8.6 Females of Reproductive Potential
JUXTAPID may cause fetal harm [see Use in Specific Populations (8.1)]. Females who become pregnant during JUXTAPID therapy should stop JUXTAPID immediately and notify their healthcare provider.
Pregnancy testing
Females of reproductive potential should have a negative pregnancy test before starting JUXTAPID.
Contraception
Females of reproductive potential should use effective contraception during JUXTAPID therapy. The recommended maximum dosage of JUXTAPID is 30 mg daily with concomitant use of oral contraceptives, since oral contraceptives are weak CYP3A4 inhibitors [see Drug Interactions (7.2)]. Hormone absorption from oral contraceptives may be incomplete if vomiting or diarrhea occurs while taking JUXTAPID, warranting the use of additional contraceptive methods [see Warnings and Precautions (5.5)].
8.7 Renal Impairment
Patients with end-stage renal disease receiving dialysis should not exceed 40 mg daily since lomitapide exposure in these patients increased approximately 50% compared with healthy volunteers. Effects of mild, moderate, and severe renal impairment, including those with end-stage renal disease not yet receiving dialysis, on lomitapide exposure have not been studied. However, it is possible that patients with renal impairment who are not yet receiving dialysis may experience increases in lomitapide exposure exceeding 50% [see Clinical Pharmacology (12.3)].
8.8 Hepatic Impairment
Patients with mild hepatic impairment (Child-Pugh A) should not exceed 40 mg daily since the lomitapide exposure in these patients increased approximately 50% compared with healthy volunteers. JUXTAPID is contraindicated in patients with moderate (Child-Pugh B) or severe (Child-Pugh C) hepatic impairment since the lomitapide exposure in patients with moderate hepatic impairment increased 164% compared with healthy volunteers [see Contraindications (4) and Clinical Pharmacology (12.3)].
10 OVERDOSAGE
There is no specific treatment in the event of overdose of JUXTAPID. In the event of overdose, the patient should be treated symptomatically and supportive measures instituted as required. Liver-related tests should be monitored. Hemodialysis is unlikely to be beneficial given that lomitapide is highly protein bound.
11 DESCRIPTION
JUXTAPID capsules contain lomitapide mesylate, a synthetic lipid-lowering agent for oral administration.
The chemical name of lomitapide mesylate is N-(2,2,2-trifluoroethyl)-9-[4-[4-[[[4'-(trifluoromethyl)[1,1'-biphenyl]-2-yl]carbonyl]amino]-1-piperidinyl]butyl]-9H-fluorene-9-carboxamide, methanesulfonate salt. Its structural formula is:
The empirical formula for lomitapide mesylate is C39H37F6N3O2 • CH4O3S and its molecular weight is 789.8.

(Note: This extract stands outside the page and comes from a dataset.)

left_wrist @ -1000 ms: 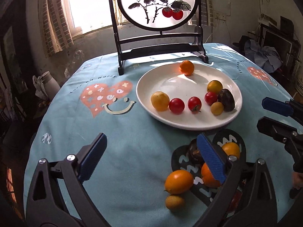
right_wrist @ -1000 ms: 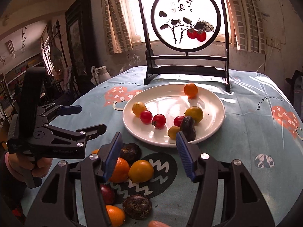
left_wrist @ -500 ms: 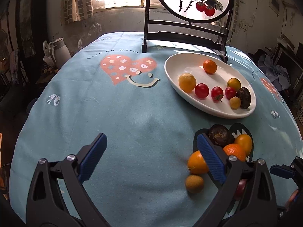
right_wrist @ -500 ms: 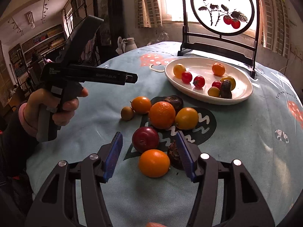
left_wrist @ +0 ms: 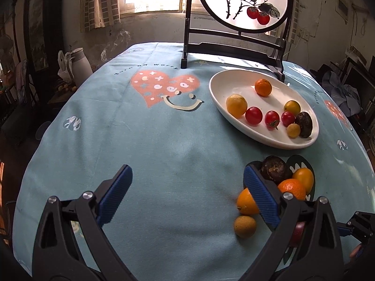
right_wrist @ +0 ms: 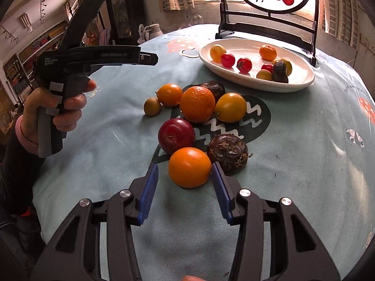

Lomitapide mesylate is a white to off-white powder that is slightly soluble in aqueous solutions of pH 2 to 5. Lomitapide mesylate is freely soluble in acetone, ethanol, and methanol; soluble in 2-butanol, methylene chloride, and acetonitrile; sparingly soluble in 1-octanol and 2-propanol; slightly soluble in ethyl acetate; and insoluble in heptane.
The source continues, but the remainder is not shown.